Николай вызвал к себе самого Ростовцева. Тот действовал сугубо из благородных побуждений, дворянской чести – так, как понимал ее. Ни в коем случае не желал быть доносчиком и не назвал ни одной фамилии. Но подтвердил: готовится мятеж. Умолял ради блага России, чтобы Николай ехал в Варшаву и упросил брата принять престол. Или пускай Константин приедет в Петербург и принародно, на площади, признает Николая государем. Великий князь объяснил: то и другое невозможно. «Брат мой отрекается, я единственный законный наследник. Россия без царя не может быть… Нет, мой друг, ежели нужно умереть, умрем вместе». Он обнял Ростовцева, оба прослезились, и Николай заверил: «Наградой тебе – моя дружба».
После этой встречи, уже ночью, Николай Павлович написал и отправил письма. Одно из них фельдъегерь помчал в Таганрог к начальнику Главного штаба Дибичу: «…Послезавтра поутру я – или государь, или без дыхания… Но что будет в России? Что будет в армии?…» [64]. Близкое по содержанию письмо этот же фельдъегерь вез князю Волконскому: «Воля Божия и приговор братний надо мною свершаются. 14-го числа я буду или государь – или мертв» [65]. Теперь он был предупрежден. Знал об опасности. Не знал только об одном. Что заговорщики тоже были предупреждены!

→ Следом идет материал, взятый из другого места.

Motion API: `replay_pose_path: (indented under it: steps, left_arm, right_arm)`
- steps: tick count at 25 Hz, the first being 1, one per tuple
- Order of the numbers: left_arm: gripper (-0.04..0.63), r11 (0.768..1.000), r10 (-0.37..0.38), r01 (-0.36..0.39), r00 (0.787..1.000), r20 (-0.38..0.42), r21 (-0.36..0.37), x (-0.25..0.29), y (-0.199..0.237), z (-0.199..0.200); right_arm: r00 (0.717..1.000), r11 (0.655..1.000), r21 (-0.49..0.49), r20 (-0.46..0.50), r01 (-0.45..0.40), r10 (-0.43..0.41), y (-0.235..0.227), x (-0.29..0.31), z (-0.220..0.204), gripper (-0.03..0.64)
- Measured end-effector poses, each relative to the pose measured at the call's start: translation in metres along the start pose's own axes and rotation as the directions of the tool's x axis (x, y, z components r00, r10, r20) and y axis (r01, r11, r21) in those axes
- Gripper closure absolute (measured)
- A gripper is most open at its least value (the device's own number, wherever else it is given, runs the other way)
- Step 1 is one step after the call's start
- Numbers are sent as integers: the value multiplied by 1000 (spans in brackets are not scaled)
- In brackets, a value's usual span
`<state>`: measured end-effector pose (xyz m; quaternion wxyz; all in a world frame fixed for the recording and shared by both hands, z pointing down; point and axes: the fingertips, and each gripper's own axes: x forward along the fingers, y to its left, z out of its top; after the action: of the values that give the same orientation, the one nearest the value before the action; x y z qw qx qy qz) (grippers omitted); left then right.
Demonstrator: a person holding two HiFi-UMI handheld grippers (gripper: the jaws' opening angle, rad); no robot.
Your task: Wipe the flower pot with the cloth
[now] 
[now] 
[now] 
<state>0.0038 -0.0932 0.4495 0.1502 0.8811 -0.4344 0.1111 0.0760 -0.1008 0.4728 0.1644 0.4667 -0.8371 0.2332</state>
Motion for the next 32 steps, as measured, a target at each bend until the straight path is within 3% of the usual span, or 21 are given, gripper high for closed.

Милорадович наобещал, что займется злоумышленниками в столице. У него в донесениях и даже в записной книжке уже имелся ряд фамилий, в том числе и Рылеева, «двигателя» предстоящего мятежа. Арестовать их – и все… Но для этого генерал-губернатор пальцем о палец не ударил. Снова перепоручил дело своему начальнику канцелярии Федору Глинке. А тот нанес визит в Российско-американскую компанию, к Рылееву. Тайное общество получило исчерпывающую информацию, что его раскрыли. И о подтверждении отречения Константина. О причинах такого поведения Милорадовича исследователи гадают до сих пор. Крайнее легкомыслие военачальника, избалованного общей популярностью? Надежда «по-тихому», без репрессий, предотвратить бунт? Или сказывались его личные симпатии к Константину, к либеральным идеям – до тех пор, пока Милорадович не увидел сам мятеж и не сделал иной выбор?

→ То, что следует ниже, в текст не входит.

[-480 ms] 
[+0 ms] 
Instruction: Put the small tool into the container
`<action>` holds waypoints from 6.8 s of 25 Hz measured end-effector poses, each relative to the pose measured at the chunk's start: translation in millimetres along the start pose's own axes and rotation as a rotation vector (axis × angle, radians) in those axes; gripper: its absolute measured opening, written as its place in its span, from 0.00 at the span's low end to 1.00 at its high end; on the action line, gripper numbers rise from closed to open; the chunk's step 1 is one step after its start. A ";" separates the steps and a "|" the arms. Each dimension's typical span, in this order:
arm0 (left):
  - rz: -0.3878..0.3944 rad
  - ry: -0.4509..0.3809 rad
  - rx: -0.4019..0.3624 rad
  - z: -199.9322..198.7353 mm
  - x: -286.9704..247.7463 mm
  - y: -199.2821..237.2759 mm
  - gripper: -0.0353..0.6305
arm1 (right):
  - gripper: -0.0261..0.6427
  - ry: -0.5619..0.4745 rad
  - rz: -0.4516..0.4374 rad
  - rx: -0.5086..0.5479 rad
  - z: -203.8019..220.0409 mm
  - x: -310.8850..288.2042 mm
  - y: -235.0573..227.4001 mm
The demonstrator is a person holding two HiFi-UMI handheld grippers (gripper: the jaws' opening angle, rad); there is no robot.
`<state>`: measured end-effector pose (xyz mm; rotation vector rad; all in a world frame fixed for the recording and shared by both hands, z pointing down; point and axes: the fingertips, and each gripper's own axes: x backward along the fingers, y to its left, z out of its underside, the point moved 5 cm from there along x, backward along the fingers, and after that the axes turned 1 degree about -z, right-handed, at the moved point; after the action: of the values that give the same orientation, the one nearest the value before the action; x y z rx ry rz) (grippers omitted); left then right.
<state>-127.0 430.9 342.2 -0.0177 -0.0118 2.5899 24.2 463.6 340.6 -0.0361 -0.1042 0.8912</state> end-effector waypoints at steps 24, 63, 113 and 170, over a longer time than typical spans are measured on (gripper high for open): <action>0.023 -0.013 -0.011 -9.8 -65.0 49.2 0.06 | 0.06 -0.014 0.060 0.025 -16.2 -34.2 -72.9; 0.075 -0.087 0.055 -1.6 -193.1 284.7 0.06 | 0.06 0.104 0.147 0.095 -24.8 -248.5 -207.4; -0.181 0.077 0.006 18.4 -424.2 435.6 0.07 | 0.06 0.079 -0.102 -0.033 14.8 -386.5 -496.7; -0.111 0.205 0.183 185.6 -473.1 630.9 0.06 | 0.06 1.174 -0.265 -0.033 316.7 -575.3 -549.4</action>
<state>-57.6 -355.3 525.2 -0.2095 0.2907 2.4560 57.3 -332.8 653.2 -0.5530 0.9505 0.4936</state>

А благородный поручик Ростовцев совершил еще один шаг – который, по его понятиям, следовал из принципов дворянской чести. 13 декабря он составил копию своего письма к Николаю Павловичу и записал вчерашнюю беседу с ним. Пошел к своему сослуживцу, у которого накануне застал подозрительное сборище офицеров. На этот раз у него опять были несколько человек, в том числе Рылеев. Ростовцев вручил оба документа сослуживцу в их присутствии. По-своему, руководствовался лучшими побуждениями. Снимал с себя возможные обвинения в доносительстве, а заговорщиков предупреждал – об их деятельности Николай знает. Лелеял надежду, что они одумаются, откажутся от своих замыслов. Но этого не произошло. Наоборот. Ядро революционеров закусило удила и получило стимул подтолкнуть колеблющихся. Заговор раскрыт, вот-вот последуют аресты. Избежать этого способ единственный – ударить немедленно.

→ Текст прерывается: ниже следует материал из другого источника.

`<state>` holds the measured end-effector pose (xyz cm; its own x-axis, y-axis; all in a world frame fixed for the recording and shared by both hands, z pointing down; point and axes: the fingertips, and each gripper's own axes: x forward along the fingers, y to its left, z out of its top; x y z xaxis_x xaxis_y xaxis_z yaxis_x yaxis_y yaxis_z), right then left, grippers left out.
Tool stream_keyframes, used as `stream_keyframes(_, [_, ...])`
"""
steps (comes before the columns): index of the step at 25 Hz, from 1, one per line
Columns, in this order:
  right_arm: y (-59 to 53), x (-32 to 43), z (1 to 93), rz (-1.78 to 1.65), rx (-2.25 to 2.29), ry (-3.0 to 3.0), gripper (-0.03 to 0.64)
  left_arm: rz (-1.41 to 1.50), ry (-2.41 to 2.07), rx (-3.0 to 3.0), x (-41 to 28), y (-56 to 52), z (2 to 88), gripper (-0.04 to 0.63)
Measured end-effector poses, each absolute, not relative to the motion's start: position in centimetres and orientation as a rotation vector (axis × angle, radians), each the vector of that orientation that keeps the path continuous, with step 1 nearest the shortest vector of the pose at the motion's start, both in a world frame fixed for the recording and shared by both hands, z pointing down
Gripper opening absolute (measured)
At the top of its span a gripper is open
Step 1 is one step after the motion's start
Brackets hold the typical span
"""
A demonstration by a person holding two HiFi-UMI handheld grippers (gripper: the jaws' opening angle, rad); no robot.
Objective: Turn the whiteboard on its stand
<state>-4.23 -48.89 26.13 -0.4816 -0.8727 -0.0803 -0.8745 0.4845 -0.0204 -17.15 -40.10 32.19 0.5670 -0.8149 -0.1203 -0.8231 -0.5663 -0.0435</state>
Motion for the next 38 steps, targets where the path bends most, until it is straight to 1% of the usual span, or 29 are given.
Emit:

Между тем аресты уже начались. Как раз 13 декабря в Тульчине взяли Пестеля. «Южное общество» оказалось обезглавленным. Планы взбунтовать войска и идти на помощь «северным» сообщникам рассыпались. Но известиям с юга предстояло добираться до столицы несколько дней. Там происходили другие события. День 13 декабря был воскресным. Манифест Николая Павловича о восшествии на царство окончательно дорабатывали ночью, и с утра государь подписал его – вчерашним числом, когда он принял решение. Милорадович доложил, что в городе все абсолютно спокойно.
В восемь вечера, как и было назначено, собрался Государственный совет на «чрезвычайное заседание». Князь Лопухин объявил, что должны прибыть
В половине одиннадцатого ночи Николай Павлович понял: дальше тянуть нельзя. Снова вынужден был принять решение, действовать самому. Одному. Но на заседание он вошел уверенно, энергично. С ходу занял председательское место и объявил: «Я выполняю волю брата Константина Павловича». Сам начал читать Манифест, и вот тут-то собравшиеся ощутили его внутреннюю силу, поистине царскую волю. Все встали – и слушали стоя в полной тишине. Она зависла на некоторое время, когда текст был зачитан. А потом члены Госсовета молча глубоко поклонились новому государю. Причем Николай Павлович отметил, что особенно отличился при этом адмирал Мордвинов. И вскочил первый, и поклон засуетился отвесить ниже всех.